DIRECTIONS
The output should be the listing below, limited to the lines from the one with "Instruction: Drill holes" through the one with "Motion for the", exact and without pictures.

_ _ _ _

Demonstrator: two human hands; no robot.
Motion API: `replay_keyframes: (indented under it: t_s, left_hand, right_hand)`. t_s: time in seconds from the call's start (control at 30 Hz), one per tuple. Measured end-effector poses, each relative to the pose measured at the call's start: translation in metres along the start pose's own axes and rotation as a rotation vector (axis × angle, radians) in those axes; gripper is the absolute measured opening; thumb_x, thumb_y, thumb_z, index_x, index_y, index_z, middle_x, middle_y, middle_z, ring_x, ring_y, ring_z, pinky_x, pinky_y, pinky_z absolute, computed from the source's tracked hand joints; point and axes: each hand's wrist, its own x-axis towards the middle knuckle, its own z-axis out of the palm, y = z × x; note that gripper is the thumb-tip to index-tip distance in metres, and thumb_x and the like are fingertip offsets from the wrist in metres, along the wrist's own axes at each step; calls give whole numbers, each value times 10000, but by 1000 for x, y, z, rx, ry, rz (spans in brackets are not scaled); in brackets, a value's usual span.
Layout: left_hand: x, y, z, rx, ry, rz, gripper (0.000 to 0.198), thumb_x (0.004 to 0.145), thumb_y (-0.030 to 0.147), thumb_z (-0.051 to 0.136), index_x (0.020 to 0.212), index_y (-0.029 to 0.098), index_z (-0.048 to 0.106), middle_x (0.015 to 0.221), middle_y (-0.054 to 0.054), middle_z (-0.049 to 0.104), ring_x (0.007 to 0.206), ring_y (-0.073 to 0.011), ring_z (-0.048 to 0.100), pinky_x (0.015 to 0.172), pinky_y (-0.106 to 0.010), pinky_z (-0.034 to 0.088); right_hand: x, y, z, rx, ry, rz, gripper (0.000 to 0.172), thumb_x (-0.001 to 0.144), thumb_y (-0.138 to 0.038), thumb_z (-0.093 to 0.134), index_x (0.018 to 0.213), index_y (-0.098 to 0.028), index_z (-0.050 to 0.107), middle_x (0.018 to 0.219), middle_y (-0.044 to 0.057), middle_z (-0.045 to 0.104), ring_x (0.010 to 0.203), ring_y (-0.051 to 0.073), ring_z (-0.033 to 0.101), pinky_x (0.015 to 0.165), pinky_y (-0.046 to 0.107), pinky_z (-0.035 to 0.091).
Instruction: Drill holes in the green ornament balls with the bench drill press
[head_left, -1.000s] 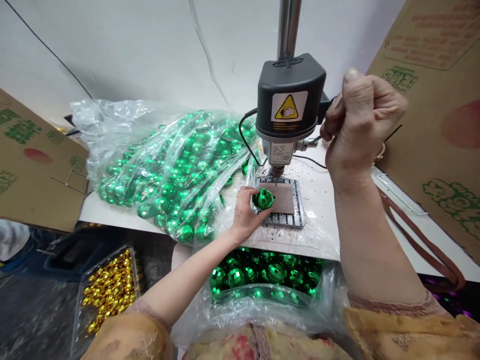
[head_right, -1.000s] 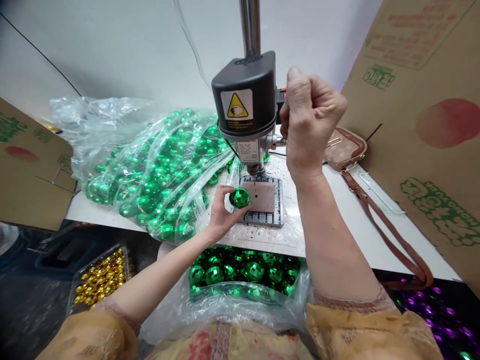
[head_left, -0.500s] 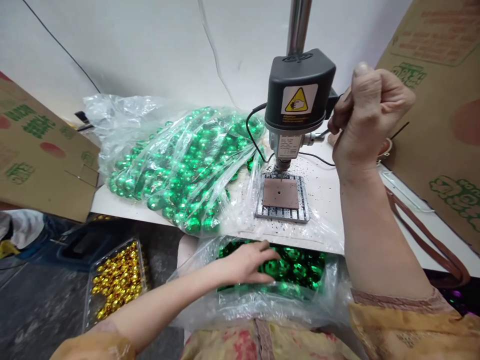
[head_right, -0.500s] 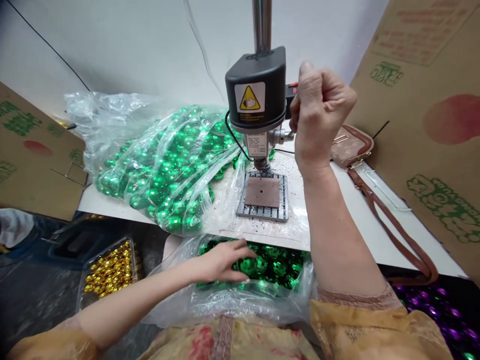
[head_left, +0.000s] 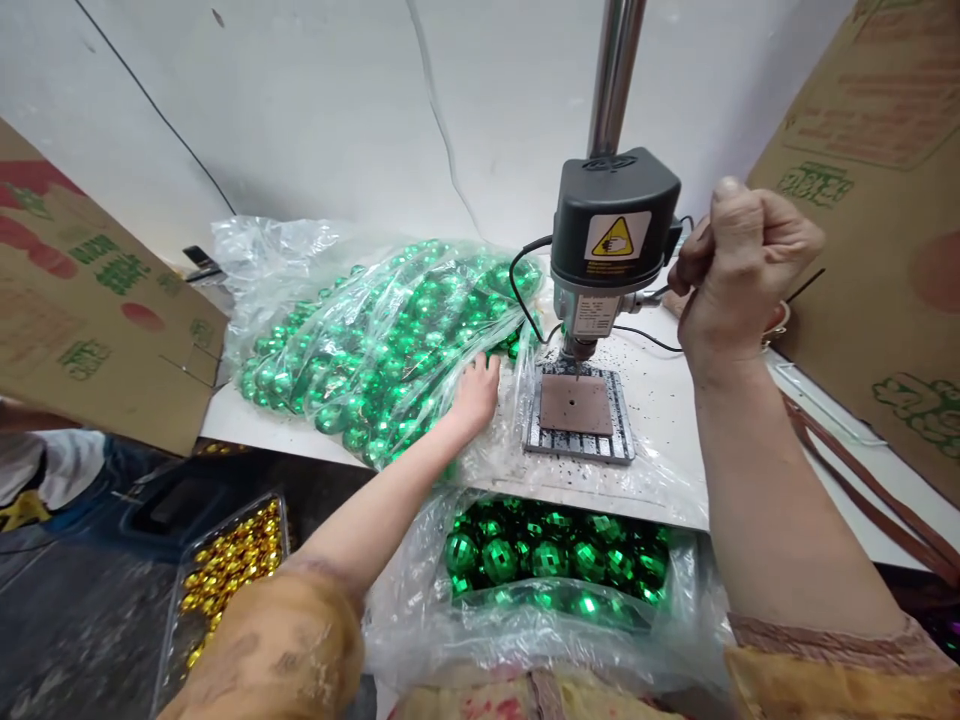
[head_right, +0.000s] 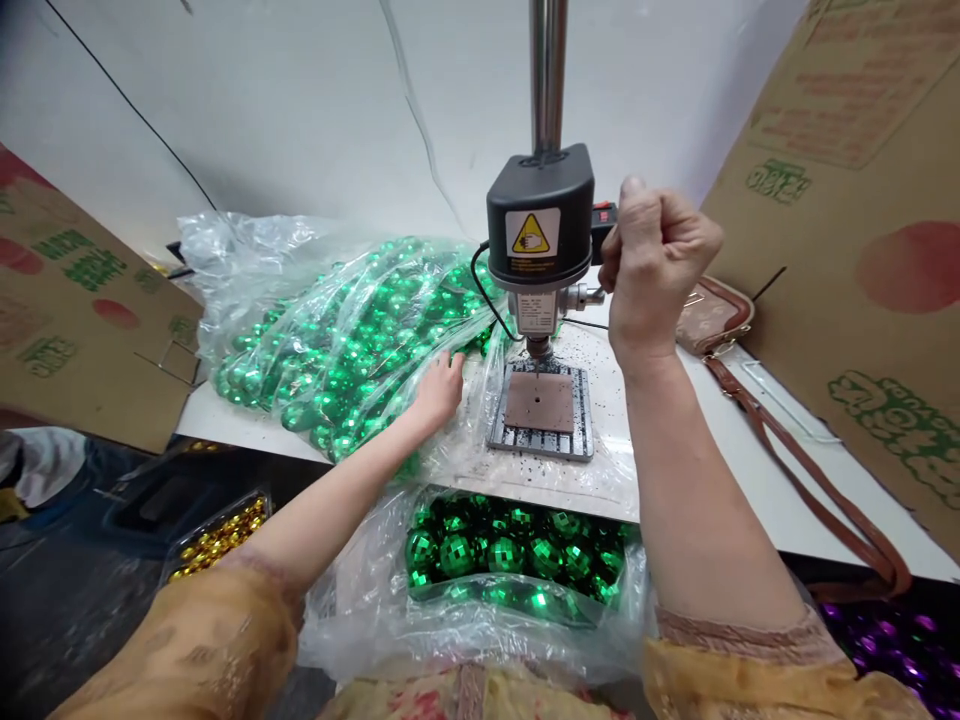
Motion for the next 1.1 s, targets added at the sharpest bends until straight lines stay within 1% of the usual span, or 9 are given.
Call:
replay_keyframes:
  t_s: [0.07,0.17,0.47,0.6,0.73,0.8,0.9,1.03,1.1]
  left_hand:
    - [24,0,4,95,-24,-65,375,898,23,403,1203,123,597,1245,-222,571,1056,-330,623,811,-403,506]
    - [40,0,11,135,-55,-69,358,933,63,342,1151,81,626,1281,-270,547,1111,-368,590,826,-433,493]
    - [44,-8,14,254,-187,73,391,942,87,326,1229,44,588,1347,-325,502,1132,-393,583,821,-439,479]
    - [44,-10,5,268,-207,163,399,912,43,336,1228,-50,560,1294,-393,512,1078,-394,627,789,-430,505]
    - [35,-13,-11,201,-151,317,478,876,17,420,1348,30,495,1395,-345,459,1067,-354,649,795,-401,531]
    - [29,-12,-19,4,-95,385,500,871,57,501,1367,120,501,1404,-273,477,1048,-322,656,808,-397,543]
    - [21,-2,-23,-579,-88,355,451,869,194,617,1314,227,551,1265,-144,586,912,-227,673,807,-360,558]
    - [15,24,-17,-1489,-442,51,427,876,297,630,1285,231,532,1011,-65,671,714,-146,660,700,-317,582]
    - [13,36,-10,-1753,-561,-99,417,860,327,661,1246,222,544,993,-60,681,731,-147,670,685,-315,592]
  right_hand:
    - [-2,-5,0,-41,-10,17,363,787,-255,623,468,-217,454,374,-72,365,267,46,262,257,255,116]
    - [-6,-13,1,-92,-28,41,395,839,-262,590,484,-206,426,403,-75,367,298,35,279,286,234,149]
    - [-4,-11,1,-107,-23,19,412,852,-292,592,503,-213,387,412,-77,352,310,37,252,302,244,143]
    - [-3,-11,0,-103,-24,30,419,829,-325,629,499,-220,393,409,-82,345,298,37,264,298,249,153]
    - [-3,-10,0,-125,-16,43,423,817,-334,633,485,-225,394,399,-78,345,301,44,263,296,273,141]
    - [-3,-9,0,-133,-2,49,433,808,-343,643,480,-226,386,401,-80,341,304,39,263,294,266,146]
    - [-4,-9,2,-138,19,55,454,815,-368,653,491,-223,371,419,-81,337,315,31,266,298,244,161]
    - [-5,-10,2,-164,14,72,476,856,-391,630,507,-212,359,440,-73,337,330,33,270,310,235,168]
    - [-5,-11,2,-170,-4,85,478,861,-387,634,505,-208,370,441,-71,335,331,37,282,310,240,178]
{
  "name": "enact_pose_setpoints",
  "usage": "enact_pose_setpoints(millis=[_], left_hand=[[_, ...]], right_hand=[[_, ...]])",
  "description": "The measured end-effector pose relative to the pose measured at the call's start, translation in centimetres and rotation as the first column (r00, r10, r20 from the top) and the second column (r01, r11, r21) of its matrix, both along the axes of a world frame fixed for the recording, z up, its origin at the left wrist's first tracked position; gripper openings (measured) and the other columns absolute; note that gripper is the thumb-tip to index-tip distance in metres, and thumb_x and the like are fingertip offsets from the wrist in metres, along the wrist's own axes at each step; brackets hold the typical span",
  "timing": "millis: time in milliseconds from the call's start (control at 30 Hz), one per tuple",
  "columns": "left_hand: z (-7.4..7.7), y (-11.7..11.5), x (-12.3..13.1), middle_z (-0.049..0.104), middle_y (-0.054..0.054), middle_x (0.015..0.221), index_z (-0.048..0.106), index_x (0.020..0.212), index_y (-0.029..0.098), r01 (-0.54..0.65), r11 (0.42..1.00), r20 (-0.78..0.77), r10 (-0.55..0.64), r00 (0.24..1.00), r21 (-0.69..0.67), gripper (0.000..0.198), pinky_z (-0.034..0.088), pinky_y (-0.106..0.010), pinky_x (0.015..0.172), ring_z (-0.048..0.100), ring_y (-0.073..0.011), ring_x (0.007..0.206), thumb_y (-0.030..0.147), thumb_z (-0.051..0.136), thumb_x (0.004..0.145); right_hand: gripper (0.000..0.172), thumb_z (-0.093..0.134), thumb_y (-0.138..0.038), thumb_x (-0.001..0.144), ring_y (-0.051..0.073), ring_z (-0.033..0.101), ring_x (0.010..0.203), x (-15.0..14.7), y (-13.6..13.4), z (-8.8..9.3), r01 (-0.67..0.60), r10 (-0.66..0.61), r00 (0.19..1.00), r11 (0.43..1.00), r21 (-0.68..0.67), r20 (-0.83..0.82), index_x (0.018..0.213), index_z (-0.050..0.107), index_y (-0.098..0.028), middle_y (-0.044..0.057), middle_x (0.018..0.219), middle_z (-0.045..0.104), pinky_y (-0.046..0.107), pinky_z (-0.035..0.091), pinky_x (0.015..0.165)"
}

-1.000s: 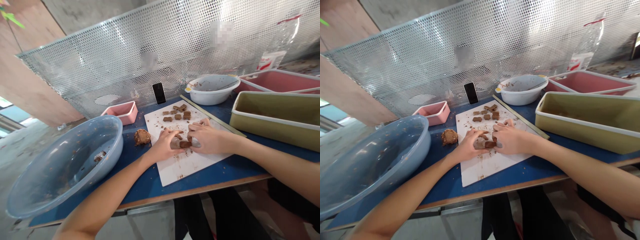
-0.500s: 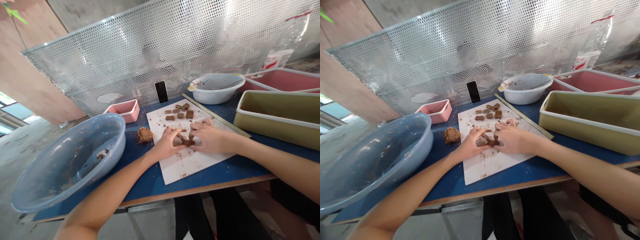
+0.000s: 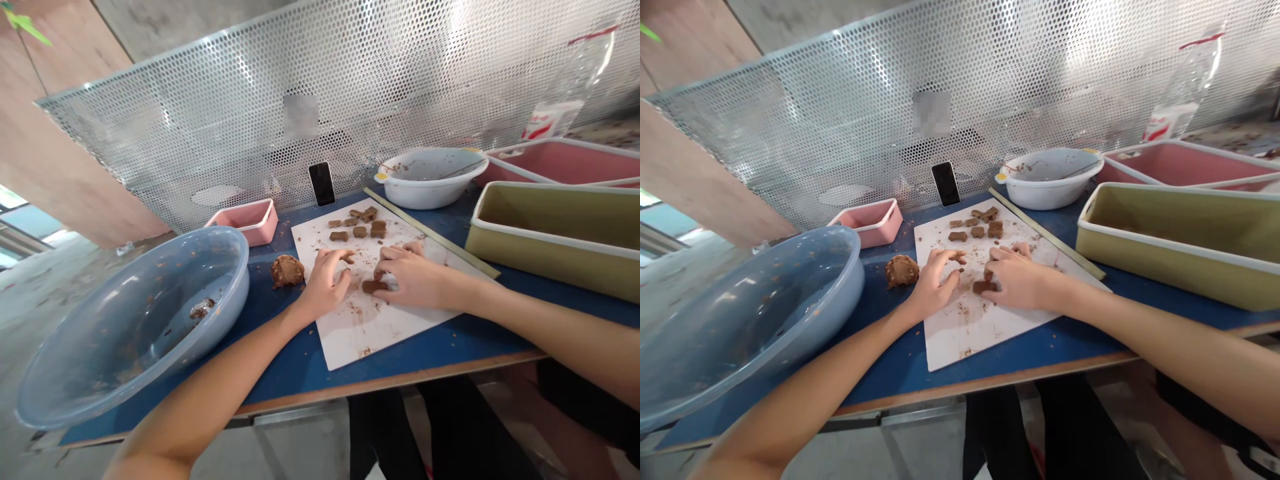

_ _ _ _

WRITTEN REPLY
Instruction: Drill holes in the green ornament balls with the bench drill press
[head_left, -1.000s] 
[head_right, -1.000s] 
[head_left, -0.500s] 
[head_right, -0.500s] 
[head_left, +0.000s] 
[head_right, +0.000s] 
Motion for the next 1.1 s, targets added at the sharpest bends until straight lines stay within 1% of the usual span, or 9 are given.

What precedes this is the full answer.